If you’re looking for passive income to come in each month, that’s great! However, there is a lot more to consider than just some cash flow when picking a stock. Investors should find a dividend stock that has a lot more room to grow. That is why today, I’m going to recommend investors take a look at Northland Power (TSX:NPI).
Why Northland?
Northland stock is a solid choice if you’re looking for growth in the next few decades. The company holds renewable energy assets in various locations around the world, creating a diverse range of options for investors to look at.
One of the most exciting is offshore wind farming, which doesn’t take up arable land and produces higher wind speeds. Therefore, it creates more power than those wind farms located on land.
Furthermore, Northland stock is one of the few renewable energy companies that’s been around for decades. So, rather than choosing some up and coming dividend stock in this field, you can look back on solid growth.
In fact, over the last decade along, Northland stock is up 85% as of writing. That’s a compound annual growth rate (CAGR) of 6.14%! That’s solid growth from a solid stock.
How much in dividends are we talking?
Now that you know this is a solid stock from the past, what about the dividends? Northland stock currently holds a dividend yield 3.5% as of writing. In the last decade, that dividend has grown by a CAGR of just 1.06%. However, that’s because it’s been using available cash to expand, so I’m quite happy with that.
Plus, it’s in value territory with the dividend stock currently trading at just 9.97 times earnings as of writing. Now, if you’re going to bring in significant passive income from this dividend stock, there are two ways about it: investing now and drip feeding. Let’s look at the former first.
COMPANY | RECENT PRICE | NUMBER OF SHARES | DIVIDEND (ANNUAL) | TOTAL PAYOUT (ANNUAL) | FREQUENCY | TOTAL PORTFOLIO |
NPI | $34.50 | 3,330 | $1.20 | $3,996 | Monthly | $114,885 |
As you can see, reaching that amount is possible. But it’s a huge investment. So, instead, let’s look at what would happen if we drip feed into this stock over a decade.

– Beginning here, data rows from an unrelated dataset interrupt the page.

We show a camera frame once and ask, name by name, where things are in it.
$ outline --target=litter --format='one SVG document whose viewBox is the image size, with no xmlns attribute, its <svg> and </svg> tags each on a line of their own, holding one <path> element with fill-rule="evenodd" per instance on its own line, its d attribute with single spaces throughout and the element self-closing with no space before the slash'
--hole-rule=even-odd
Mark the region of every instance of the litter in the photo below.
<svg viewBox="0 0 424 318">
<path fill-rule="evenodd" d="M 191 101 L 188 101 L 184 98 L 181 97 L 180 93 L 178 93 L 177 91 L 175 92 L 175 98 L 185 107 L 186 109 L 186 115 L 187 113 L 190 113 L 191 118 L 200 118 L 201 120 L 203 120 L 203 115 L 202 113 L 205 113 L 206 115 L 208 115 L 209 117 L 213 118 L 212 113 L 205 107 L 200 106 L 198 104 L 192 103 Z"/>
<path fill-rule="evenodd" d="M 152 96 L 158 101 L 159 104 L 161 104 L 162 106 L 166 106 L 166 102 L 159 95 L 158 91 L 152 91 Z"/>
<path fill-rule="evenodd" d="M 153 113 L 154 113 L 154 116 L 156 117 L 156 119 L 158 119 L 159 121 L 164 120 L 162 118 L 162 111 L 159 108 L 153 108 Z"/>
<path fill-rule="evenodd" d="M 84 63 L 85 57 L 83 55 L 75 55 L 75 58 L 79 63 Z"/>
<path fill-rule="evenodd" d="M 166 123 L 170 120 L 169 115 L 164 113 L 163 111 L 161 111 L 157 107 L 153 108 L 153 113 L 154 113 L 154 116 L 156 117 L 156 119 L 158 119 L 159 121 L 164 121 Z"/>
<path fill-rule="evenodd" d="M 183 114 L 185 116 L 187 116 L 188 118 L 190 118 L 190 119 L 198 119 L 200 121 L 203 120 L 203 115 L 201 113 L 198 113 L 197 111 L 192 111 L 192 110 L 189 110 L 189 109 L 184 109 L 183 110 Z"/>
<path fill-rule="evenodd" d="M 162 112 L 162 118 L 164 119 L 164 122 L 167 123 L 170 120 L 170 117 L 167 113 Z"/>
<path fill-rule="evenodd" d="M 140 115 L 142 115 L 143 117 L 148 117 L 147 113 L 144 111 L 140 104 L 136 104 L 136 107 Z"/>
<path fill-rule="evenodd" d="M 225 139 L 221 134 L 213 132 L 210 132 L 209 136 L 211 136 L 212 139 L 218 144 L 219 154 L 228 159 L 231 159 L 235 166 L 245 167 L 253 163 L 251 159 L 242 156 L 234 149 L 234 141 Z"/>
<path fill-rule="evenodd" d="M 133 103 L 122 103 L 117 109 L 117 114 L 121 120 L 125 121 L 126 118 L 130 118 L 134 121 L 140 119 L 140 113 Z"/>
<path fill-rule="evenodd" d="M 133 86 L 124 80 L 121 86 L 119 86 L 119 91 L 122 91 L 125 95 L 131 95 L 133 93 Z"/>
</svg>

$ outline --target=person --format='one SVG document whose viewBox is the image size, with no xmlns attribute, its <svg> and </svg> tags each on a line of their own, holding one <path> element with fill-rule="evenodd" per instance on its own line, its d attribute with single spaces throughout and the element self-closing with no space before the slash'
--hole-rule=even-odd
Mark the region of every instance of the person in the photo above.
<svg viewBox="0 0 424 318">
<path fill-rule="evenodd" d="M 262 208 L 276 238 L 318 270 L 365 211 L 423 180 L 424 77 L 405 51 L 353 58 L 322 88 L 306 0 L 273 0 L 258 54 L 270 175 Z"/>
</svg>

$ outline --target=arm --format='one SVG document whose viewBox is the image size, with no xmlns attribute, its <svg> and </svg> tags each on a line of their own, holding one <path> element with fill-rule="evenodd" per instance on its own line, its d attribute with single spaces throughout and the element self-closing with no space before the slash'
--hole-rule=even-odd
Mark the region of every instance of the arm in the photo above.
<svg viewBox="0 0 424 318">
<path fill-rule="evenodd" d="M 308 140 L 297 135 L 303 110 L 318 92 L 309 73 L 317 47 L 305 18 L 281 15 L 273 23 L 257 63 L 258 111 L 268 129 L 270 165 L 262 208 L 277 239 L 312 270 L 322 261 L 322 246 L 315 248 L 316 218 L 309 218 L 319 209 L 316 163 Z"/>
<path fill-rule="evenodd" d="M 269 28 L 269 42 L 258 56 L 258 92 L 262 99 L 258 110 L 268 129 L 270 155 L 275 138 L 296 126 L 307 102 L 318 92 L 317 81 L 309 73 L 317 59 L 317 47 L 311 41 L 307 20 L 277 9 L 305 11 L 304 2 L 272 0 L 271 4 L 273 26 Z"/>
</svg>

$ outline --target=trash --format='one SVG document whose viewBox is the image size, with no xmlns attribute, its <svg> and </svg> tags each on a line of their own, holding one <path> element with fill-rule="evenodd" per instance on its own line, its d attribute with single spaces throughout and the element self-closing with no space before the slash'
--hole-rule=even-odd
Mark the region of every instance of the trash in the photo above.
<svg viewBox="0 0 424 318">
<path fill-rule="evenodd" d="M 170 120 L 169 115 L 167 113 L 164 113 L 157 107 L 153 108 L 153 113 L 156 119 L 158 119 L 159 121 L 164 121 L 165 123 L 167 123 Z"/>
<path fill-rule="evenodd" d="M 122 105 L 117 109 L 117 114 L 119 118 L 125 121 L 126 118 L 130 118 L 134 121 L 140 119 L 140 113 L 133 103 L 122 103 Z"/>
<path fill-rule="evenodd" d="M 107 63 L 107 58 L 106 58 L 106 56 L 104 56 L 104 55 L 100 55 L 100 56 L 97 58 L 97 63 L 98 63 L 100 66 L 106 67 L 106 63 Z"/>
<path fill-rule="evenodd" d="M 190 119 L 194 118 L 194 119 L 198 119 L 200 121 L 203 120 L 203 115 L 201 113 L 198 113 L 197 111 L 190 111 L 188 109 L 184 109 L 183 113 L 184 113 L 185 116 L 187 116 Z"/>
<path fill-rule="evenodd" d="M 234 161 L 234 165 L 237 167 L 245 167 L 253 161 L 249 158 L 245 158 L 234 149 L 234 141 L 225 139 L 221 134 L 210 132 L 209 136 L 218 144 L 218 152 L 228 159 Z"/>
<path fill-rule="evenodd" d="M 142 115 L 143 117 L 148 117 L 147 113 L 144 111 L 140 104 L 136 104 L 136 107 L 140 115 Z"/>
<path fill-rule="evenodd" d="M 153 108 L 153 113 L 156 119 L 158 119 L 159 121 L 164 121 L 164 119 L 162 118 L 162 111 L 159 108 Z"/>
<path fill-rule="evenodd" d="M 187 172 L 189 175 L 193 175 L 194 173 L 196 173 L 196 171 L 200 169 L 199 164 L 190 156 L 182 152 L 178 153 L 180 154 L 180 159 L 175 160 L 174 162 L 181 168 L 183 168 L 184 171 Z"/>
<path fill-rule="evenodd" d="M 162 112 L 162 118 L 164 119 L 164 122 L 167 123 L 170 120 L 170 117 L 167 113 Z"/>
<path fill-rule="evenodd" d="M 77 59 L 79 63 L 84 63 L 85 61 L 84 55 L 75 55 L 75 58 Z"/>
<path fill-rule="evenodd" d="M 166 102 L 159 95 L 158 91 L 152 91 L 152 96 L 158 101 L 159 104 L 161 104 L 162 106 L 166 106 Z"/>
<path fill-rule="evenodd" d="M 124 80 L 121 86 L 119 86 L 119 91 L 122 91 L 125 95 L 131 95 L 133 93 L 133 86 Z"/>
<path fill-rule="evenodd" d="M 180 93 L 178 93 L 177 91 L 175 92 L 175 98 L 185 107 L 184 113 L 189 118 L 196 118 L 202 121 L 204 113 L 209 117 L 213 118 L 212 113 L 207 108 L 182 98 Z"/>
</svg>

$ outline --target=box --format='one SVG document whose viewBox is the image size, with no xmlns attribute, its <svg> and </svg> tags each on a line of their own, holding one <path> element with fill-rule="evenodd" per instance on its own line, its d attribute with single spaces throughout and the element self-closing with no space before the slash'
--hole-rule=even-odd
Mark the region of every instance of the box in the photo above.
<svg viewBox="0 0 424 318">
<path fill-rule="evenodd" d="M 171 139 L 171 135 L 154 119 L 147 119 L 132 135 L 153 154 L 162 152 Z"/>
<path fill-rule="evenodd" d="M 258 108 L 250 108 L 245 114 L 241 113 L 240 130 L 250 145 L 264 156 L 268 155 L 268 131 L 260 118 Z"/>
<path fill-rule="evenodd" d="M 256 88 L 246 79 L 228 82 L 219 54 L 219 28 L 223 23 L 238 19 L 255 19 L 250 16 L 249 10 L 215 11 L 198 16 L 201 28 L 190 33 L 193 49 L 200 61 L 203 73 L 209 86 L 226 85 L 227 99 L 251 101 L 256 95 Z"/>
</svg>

Year | Shares Owned | Annual Dividend Per Share | Annual Dividend | After DRIP Value | Year End Shares Owned | Year End Stock Price | New Balance |
---|---|---|---|---|---|---|---|
1 | 2275.00 | C$1.20 | C$2,730.00 | C$81,262.85 | 2350.79 | C$36.62 | C$86,081.99 |
2 | 2350.79 | C$1.21 | C$2,852.28 | C$88,977.98 | 2425.30 | C$38.87 | C$94,263.42 |
3 | 2425.30 | C$1.23 | C$2,973.88 | C$97,280.67 | 2498.44 | C$41.25 | C$103,068.45 |
4 | 2498.44 | C$1.24 | C$3,096.03 | C$106,207.46 | 2570.13 | C$43.79 | C$112,535.86 |
5 | 2570.13 | C$1.25 | C$3,218.63 | C$115,797.02 | 2640.30 | C$46.47 | C$122,706.73 |
6 | 2640.30 | C$1.27 | C$3,341.56 | C$126,090.31 | 2708.90 | C$49.33 | C$133,624.50 |
7 | 2708.90 | C$1.28 | C$3,464.71 | C$137,130.68 | 2775.86 | C$52.36 | C$145,335.22 |
8 | 2775.86 | C$1.29 | C$3,587.99 | C$148,964.09 | 2841.17 | C$55.57 | C$157,887.68 |
9 | 2841.17 | C$1.31 | C$3,711.33 | C$161,639.25 | 2904.77 | C$58.98 | C$171,333.55 |
10 | 2904.77 | C$1.32 | C$3,834.63 | C$175,207.77 | 2966.65 | C$62.61 | C$185,727.65 |
As you can see, if you bought 2,275 shares of this dividend stock, down the road, you would bring in the $3,996 needed to create $333 per month in passive income. What’s more, it would cost just $78,487.50 instead of $114,885. That’s still a lot, but you also end up with a portfolio worth $185,727.65 at the end of it!
So, it’s up to you and your budget, but this is still a solid dividend stock I would choose for further investment in the next decade and beyond.